Margaret MacDonald, an associate professor and graduate program director in the Department of Anthropology in York University’s Faculty of Liberal Arts & Professional Studies, recently published a new study titled “Equity In Care: Midwifery In Ontario During the COVID-19 Pandemic” in the Canadian Journal of Midwifery Research and Practice.
The study – a partnership between MacDonald, her co-principal investigator Nadya Burton in the Midwifery Education Program at Toronto Metropolitan University, and the Association of Ontario Midwives (AOM) – explores the impact of the COVID-19 pandemic on midwifery care in Ontario. It examines the unique challenges midwives faced in delivering high-quality care during the crisis, and how they adapted their care as restrictions evolved.
Midwives attend close to 25 per cent of all births in the province of Ontario, and yet, as MacDonald and her co-authors observe, they remain somewhat marginalized. This fact was made even more apparent during the pandemic.
“Midwives were not listed as essential workers, did not have access to provincial stockpiles of personal protective equipment, and were not invited to the science tables convened by the Ministry of Health & Long-Term Care, where policy was being generated about how to provide care during the pandemic,” explains MacDonald. “This was despite the fact that midwives are frontline health workers caring for pregnant people and babies – two groups especially vulnerable to infection.”
According to MacDonald, early in the study, the AOM suggested the researchers pay particular attention to midwives working with clients from racialized and vulnerable communities, because they knew these communities would share an unequal burden of the pandemic’s impact.
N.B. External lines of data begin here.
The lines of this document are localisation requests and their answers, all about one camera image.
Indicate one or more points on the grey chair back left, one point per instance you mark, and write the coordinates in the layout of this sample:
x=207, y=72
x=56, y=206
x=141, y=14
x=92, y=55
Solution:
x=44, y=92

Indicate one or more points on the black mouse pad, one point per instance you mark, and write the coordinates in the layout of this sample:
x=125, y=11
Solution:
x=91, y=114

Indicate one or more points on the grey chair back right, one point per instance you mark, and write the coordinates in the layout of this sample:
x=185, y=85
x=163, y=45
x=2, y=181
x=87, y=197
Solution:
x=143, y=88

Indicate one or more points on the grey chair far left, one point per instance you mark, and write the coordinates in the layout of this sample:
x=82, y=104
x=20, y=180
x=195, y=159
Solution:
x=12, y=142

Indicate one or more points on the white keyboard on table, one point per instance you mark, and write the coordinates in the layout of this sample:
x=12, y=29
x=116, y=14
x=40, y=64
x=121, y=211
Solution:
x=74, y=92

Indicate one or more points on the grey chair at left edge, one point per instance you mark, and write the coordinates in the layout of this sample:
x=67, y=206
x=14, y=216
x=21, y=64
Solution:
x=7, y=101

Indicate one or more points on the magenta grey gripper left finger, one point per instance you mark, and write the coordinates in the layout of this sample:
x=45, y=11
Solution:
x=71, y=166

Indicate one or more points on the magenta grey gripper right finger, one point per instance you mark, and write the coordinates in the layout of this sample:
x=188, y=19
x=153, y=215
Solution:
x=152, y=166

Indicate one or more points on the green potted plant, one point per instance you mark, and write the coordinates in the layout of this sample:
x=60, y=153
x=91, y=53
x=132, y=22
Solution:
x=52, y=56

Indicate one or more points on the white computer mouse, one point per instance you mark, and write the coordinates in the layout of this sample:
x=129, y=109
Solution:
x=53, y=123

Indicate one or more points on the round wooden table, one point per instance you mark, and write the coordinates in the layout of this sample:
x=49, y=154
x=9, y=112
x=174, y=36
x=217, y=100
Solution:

The researchers agreed, making it one of their primary objectives to look closely at how midwives worked to mitigate the pandemic’s impact on their racialized and marginalized clients, and how they adapted their care for these vulnerable groups during that time.
The study found that Ontario midwives indeed strove to offer equity in care during the pandemic – for example, continuing in-person and home visits for vulnerable women. The virtual appointment model, which worked well for so many health-care providers during this time, did not work for midwives of some more vulnerable clients.
“One midwife described to us how she met a street-involved client outdoors when she was afraid to come inside for prenatal appointments,” recalls MacDonald.
She found, too, that midwives had to be creative with their care – for example, finding workaround solutions for new mothers requiring postpartum visits while stuck in quarantine hotels.
Midwives were sometimes asked to go above and beyond their typical duties to help serve vulnerable communities in need. An Indigenous-focused midwifery practice, for example, was urged to step in as a trusted health-care provider to conduct COVID-19 testing and vaccinations for Indigenous groups.
“Our study revealed just how ready midwives are to step up – to expand their work into adjacent areas of reproductive health such as sexually transmitted infection testing and treatment, contraceptives and the management of medication abortion,” says MacDonald. “Our research makes the case that some of the things midwives were doing during the COVID crisis could be formalized within an expanded midwifery scope of practice to the benefit of the health-care system and patients.”
The study’s key findings show that during the COVID-19 pandemic, Ontario midwives developed unique ways of working, stepped into brand-new territory and faced serious burnout, all calling into question the original midwifery care model, whether or not it is sustainable and how it can be improved, both in this province and beyond.
“Documenting the work of midwives and the experiences of clients during the COVID-19 pandemic, and thinking about it critically as social scientists, we are contributing knowledge about strengths and challenges within the health-care system in Ontario,” says MacDonald.